→ ASSIGNMENT:
Return the lines of the data below exactly. Start at the first and end with the line containing "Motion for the".

→ SOURCE MATERIAL:
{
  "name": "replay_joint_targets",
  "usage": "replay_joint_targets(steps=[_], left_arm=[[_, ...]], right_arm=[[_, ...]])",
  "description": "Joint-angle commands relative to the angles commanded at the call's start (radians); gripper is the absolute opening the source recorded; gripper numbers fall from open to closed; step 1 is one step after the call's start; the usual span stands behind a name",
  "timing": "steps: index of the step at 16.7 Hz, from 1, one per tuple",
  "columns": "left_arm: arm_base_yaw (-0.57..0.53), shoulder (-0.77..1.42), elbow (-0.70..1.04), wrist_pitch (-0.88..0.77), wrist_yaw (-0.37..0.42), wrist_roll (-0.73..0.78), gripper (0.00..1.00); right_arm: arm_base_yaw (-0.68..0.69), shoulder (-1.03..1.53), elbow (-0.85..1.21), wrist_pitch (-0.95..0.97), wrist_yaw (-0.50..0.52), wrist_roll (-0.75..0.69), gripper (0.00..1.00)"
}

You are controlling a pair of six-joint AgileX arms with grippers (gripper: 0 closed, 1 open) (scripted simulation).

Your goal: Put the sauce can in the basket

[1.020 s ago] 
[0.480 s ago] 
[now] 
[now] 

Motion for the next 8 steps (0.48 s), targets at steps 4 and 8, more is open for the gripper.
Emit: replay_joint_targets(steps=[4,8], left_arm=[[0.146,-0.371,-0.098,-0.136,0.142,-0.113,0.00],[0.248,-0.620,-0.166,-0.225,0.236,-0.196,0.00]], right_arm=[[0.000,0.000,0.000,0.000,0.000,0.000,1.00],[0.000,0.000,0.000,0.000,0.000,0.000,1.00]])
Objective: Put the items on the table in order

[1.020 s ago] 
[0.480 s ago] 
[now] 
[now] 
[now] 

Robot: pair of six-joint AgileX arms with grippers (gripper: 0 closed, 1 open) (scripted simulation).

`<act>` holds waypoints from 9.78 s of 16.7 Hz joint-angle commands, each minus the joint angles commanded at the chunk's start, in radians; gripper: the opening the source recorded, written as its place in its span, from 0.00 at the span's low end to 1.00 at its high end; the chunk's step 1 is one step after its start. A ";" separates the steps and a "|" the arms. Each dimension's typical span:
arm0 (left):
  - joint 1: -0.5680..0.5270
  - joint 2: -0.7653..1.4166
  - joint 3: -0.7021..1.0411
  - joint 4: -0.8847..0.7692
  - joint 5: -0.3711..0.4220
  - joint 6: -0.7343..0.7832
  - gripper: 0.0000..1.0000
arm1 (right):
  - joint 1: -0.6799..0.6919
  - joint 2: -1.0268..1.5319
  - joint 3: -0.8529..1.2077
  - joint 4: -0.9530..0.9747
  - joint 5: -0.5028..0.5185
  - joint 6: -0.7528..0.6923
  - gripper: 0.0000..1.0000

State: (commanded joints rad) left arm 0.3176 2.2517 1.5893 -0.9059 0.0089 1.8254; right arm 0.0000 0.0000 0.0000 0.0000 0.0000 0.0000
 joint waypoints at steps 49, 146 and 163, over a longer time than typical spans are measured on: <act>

→ ANSWER BOX:
{
  "name": "replay_joint_targets",
  "usage": "replay_joint_targets(steps=[_], left_arm=[[_, ...]], right_arm=[[_, ...]])",
  "description": "Joint-angle commands relative to the angles commanded at the call's start (radians); gripper is the absolute opening the source recorded; gripper numbers fall from open to closed; step 1 is one step after the call's start; the usual span stands behind a name",
  "timing": "steps: index of the step at 16.7 Hz, from 1, one per tuple",
  "columns": "left_arm: arm_base_yaw (-0.57..0.53), shoulder (-0.77..1.42), elbow (-0.70..1.04), wrist_pitch (-0.88..0.77), wrist_yaw (-0.37..0.42), wrist_roll (-0.73..0.78), gripper (0.00..1.00); right_arm: arm_base_yaw (-0.68..0.69), shoulder (-1.03..1.53), elbow (-0.85..1.21), wrist_pitch (-0.95..0.97), wrist_yaw (-0.50..0.52), wrist_roll (-0.75..0.69), gripper (0.00..1.00)"
}

You are controlling a pair of six-joint AgileX arms with grippers (gripper: 0 closed, 1 open) (scripted simulation).

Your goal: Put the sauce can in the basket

[1.020 s ago] 
[0.480 s ago] 
[now] 
[now] 

Motion for the next 8 steps (0.48 s), targets at steps 4 and 8, more is open for the gripper.

Here the output is complete.